La strada che procede verso Feste, passando per Sant’Olena, è di quelle spesso trafficate, abbastanza larghe, che permettono che vi si viaggi abbastanza velocemente. Venendo dal centro di Altarino si deve passare per via degli Alpini, se si va verso la città festense, dove sulla sinistra della strada l’occasionale guidatore avrebbe la breve visione di una piccola e graziosa chiesina (il piccolo santuario dell’Assunta), sempre chiusa e silenziosa, che solo i riflessi più incantati della primavera e quelli più trasognati dell’inverno sanno addobbare di magnifico.
         Un giorno fu visto un uomo, che procedeva a piedi carico di borse, zaini e valigie, fermarsi davanti l’esile figura del santo edificio. Tentennava come davanti l’abisso di un’importante decisione, ma infine, avvicinandosi alla porta sempre chiusa a chiave, prese a bussarvi con una certa timidezza – una timidezza che non avrebbero colto i passeggeri delle sfreccianti automobili che correvano per la strada. Aveva l’aria di un bambino castigato quando, rinunciando all’idea che la porta si aprisse, si levò dalla schiena la chiocciola dei suoi zaini e delle sue borse, e si abbandonò su una panchina lì vicino, rivolta verso il piccolo edificio. Nell’eco dell’asfalto strisciato dalle gomme e di un latrare lontano sembrò che si assopisse, quasi che una farfalla si fosse posata sulla sua fronte, coprendo con un grazioso movimento delle ali i suoi occhi.
         Al negozio di alimentari di Piero entravano gli ultimi clienti. Il campanellino posto sulla sommità della porta aveva preso a suonare sempre meno, sempre più il tempo passava, e gli sbadigli della moglie del bottegaio avrebbero svegliato chi si fosse già addormentato. A quelle ore all’alimentari si respirava una certa atmosfera di desolazione, si percepiva un vuoto proibito, che era meglio non indagare. Vi era un senso particolare di attesa, ma un’attesa misera, che si sapeva incapace di produrre alcunché. Eppure il silenzio aveva un che di cosmico, e nel ronzio ininterrotto dei frigoriferi si percepiva il mistero di un significato superiore. Lo scampanellio educato della porta che veniva aperta destò Piero dalle sue meditazioni.
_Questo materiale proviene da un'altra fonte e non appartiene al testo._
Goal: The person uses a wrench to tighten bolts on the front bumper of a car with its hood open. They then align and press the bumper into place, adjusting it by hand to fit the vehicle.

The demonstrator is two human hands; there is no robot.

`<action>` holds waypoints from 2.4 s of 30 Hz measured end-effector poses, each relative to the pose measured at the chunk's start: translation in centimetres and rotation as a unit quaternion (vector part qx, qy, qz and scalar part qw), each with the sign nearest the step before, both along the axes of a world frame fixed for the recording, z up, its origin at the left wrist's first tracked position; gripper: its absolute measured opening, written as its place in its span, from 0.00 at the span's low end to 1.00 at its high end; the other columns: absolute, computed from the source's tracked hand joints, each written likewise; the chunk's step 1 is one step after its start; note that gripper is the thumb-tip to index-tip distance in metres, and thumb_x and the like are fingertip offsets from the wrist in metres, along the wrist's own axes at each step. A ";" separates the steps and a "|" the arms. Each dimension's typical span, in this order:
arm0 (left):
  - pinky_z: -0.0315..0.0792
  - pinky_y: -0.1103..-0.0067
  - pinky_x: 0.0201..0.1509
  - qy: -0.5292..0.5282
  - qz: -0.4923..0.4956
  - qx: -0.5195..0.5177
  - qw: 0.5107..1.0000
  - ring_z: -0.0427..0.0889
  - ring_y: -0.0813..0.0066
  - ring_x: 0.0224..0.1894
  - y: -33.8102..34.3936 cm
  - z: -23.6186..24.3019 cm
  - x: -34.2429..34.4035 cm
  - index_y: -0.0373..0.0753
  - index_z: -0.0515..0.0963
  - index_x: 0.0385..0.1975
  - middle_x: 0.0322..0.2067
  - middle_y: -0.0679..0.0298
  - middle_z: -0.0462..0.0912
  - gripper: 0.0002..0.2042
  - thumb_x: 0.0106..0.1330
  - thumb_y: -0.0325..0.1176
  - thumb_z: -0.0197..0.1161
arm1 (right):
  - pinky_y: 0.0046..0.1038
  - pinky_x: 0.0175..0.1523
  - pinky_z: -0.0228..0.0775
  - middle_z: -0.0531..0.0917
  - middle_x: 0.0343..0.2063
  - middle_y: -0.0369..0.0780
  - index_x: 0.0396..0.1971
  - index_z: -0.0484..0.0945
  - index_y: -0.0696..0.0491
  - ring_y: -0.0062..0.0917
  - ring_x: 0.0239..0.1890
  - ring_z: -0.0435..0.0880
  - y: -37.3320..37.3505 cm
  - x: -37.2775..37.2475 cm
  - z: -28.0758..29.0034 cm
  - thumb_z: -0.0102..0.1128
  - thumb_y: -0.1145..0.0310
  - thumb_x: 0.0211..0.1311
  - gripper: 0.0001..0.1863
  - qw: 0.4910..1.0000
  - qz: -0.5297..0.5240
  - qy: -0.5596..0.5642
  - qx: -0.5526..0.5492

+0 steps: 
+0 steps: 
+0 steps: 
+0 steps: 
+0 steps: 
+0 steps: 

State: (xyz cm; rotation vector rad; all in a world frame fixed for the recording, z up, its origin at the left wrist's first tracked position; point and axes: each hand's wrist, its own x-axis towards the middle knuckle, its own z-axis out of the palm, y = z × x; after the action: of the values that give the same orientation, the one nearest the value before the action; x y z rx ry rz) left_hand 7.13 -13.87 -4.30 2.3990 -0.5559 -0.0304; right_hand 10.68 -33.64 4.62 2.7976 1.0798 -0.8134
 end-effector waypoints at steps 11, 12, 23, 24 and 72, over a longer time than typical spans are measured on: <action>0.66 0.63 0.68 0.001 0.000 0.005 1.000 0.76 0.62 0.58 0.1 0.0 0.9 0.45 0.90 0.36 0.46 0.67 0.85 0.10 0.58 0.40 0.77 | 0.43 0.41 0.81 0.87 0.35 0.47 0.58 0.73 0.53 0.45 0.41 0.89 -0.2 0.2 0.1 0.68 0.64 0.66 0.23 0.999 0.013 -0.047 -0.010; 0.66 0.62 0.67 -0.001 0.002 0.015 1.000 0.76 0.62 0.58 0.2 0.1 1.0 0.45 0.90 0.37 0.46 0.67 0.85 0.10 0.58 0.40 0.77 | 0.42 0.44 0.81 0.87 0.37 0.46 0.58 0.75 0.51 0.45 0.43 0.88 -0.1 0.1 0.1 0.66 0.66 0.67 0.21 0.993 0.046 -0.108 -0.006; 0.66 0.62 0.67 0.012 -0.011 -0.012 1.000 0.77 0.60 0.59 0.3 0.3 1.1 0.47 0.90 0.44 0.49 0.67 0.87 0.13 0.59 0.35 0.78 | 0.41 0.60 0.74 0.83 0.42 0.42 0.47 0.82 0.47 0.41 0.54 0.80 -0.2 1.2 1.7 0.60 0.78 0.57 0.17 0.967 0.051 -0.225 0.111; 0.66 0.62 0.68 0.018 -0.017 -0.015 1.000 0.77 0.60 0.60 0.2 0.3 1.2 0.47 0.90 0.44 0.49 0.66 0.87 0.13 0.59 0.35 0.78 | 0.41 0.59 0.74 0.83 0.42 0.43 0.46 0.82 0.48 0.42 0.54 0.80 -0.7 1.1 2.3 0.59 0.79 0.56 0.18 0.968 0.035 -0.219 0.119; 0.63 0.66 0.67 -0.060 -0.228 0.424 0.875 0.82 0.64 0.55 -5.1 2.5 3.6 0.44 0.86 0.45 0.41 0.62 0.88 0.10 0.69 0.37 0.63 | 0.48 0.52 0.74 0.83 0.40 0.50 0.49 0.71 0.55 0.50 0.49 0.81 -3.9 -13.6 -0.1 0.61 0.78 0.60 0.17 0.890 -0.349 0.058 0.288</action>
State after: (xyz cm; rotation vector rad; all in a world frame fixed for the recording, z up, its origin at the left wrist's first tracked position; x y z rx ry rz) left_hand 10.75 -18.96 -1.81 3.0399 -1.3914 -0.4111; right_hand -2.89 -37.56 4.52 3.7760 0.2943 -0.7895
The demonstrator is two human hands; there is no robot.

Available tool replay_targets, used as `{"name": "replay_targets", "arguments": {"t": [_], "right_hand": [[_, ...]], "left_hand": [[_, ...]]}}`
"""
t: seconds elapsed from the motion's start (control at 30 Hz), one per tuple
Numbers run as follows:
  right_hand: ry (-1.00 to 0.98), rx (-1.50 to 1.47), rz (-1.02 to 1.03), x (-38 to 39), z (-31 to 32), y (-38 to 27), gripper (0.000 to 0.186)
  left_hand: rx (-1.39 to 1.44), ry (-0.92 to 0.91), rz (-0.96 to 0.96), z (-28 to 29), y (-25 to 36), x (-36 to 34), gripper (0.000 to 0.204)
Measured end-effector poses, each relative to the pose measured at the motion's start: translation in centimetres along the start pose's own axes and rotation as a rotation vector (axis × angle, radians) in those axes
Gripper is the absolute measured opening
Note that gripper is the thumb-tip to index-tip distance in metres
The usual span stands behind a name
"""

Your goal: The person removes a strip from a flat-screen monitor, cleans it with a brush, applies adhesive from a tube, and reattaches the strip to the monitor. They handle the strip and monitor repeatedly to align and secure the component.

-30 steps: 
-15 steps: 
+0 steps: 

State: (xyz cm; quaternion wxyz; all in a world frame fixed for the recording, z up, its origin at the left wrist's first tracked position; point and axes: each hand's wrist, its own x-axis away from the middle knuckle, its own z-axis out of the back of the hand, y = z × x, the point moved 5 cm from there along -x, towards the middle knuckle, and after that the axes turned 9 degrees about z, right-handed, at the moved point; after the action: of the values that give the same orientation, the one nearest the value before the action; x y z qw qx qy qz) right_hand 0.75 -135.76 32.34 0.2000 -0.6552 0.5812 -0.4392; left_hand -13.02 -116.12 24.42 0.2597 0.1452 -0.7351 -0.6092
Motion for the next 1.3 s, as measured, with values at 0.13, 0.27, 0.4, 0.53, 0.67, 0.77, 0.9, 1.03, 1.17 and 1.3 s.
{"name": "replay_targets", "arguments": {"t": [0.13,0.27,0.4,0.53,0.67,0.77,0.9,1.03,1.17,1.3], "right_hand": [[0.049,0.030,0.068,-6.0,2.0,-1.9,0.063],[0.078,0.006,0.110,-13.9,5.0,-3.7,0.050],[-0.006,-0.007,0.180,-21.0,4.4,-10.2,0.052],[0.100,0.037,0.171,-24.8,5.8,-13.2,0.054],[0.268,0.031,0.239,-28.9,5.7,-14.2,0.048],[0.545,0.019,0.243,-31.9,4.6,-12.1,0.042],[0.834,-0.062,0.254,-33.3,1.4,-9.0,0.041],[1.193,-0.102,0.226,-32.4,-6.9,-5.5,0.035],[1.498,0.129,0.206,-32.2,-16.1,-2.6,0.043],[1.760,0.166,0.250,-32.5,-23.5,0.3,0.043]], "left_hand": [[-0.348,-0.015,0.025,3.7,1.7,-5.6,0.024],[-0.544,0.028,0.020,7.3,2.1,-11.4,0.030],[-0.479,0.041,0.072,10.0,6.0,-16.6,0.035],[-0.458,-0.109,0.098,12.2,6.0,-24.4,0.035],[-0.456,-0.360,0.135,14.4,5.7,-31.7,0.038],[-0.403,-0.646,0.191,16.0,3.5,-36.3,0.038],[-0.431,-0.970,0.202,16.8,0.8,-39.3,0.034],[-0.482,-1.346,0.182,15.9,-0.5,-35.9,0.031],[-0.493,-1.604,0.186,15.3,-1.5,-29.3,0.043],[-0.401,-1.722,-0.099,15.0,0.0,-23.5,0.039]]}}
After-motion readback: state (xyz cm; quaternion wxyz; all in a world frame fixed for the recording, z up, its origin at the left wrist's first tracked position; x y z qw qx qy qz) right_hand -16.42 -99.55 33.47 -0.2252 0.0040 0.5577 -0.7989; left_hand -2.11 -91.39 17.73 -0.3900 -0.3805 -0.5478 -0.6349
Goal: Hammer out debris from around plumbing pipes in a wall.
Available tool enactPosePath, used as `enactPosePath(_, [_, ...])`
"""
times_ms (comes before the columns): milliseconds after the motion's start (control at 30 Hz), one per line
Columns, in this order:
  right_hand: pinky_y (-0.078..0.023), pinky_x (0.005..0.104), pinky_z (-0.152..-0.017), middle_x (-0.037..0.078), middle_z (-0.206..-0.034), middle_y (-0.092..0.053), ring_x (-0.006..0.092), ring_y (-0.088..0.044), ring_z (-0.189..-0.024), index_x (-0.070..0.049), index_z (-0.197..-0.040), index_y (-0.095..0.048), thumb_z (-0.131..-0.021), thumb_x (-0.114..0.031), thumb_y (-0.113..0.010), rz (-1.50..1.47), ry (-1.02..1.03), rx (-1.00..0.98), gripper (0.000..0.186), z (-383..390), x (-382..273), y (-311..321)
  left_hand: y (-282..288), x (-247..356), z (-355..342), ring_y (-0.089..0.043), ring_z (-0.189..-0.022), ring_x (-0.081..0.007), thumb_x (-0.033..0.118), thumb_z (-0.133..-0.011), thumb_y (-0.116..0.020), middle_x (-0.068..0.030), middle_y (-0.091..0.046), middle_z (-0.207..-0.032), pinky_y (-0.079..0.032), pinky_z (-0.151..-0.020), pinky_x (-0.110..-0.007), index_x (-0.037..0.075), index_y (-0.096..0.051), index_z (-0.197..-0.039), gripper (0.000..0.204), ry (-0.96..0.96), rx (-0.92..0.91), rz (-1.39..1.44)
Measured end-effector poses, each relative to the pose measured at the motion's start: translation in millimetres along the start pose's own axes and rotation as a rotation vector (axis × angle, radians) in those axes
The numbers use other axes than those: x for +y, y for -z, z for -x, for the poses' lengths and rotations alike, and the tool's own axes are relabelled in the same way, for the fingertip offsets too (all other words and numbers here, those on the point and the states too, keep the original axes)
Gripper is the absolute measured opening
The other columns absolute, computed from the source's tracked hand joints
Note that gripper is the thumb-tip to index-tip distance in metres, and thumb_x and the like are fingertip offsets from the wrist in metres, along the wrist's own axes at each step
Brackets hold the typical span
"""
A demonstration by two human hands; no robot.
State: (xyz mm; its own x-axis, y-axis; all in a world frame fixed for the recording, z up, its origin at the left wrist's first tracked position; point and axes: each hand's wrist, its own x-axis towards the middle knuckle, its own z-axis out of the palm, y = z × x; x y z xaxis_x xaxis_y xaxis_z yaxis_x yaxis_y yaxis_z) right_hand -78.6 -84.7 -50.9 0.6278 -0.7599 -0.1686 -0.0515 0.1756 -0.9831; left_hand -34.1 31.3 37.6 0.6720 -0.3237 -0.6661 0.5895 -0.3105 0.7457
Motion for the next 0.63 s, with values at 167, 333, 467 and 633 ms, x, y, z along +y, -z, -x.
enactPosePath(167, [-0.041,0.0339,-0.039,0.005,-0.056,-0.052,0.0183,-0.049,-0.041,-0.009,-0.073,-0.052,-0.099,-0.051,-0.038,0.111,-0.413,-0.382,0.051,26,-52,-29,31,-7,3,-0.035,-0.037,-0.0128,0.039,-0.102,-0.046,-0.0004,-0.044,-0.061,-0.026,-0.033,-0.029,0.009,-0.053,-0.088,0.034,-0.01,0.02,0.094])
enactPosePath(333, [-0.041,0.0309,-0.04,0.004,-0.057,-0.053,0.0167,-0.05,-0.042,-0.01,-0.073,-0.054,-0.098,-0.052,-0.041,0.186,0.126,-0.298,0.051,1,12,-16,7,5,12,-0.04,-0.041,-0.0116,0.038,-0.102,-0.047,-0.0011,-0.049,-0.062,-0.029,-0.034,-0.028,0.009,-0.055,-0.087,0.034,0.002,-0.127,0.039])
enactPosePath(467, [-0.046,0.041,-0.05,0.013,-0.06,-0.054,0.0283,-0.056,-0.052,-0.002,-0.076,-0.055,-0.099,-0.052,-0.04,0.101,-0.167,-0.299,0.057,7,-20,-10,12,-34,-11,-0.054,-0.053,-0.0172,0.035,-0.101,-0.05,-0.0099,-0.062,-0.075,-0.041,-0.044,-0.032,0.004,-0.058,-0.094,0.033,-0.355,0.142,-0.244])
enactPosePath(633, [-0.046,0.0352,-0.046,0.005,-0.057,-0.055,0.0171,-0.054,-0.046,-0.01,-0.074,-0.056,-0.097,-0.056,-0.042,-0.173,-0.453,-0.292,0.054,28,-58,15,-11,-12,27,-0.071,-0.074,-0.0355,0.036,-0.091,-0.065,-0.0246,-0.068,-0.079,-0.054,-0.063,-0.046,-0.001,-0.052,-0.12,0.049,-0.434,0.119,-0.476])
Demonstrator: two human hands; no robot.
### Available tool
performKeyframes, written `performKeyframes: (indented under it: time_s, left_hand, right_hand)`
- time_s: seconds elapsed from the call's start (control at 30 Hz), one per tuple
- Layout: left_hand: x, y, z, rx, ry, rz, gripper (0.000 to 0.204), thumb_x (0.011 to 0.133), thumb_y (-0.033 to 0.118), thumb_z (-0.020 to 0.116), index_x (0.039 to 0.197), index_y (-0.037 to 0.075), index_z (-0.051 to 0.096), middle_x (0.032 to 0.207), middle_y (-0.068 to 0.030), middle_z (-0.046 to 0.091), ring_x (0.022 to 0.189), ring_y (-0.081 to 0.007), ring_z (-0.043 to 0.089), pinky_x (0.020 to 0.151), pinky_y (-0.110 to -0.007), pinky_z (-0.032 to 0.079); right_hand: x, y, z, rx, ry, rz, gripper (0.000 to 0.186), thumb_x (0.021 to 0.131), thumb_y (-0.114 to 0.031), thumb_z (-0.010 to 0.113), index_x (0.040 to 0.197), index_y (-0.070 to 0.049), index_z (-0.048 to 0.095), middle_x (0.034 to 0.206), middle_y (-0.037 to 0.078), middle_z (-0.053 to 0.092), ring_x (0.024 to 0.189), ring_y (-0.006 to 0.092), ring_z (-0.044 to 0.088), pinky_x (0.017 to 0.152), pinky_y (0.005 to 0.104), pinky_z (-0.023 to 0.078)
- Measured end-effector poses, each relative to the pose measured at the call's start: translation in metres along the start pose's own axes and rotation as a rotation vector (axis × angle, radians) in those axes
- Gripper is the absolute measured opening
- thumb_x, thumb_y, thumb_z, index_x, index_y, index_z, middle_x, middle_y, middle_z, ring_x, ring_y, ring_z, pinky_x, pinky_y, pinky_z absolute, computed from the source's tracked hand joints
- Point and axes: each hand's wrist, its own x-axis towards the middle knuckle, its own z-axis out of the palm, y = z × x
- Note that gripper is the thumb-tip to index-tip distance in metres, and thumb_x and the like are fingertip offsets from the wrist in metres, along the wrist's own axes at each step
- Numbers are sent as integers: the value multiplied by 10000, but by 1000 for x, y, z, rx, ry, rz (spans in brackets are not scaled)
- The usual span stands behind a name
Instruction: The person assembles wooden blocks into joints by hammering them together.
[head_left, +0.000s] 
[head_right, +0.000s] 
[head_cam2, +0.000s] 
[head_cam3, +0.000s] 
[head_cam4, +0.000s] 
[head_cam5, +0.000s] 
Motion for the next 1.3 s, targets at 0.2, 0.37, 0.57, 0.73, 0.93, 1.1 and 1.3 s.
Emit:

         << ‘Sera! >> salutò l’ometto che era appena entrato. La moglie di Piero lo accolse con un sorriso illucidato delle lacrime del sonno. << E allora? >> chiese l’ometto alla bambina che tentava di nascondersi dietro la sua mole. << Non saluti Piero e la Patrizia? >> Tutti si lasciarono sfuggire sospiri deliziati quando la piccola tolse da dietro la schiena una manina paffutella e l’agitò davanti al viso in un inconfondibile saluto bambinesco. << Sono qua per poco >> disse l’ometto, passandosi una mano sul capo, dove compariva, tra due catene di radi riccioli, una chiarissima pelata.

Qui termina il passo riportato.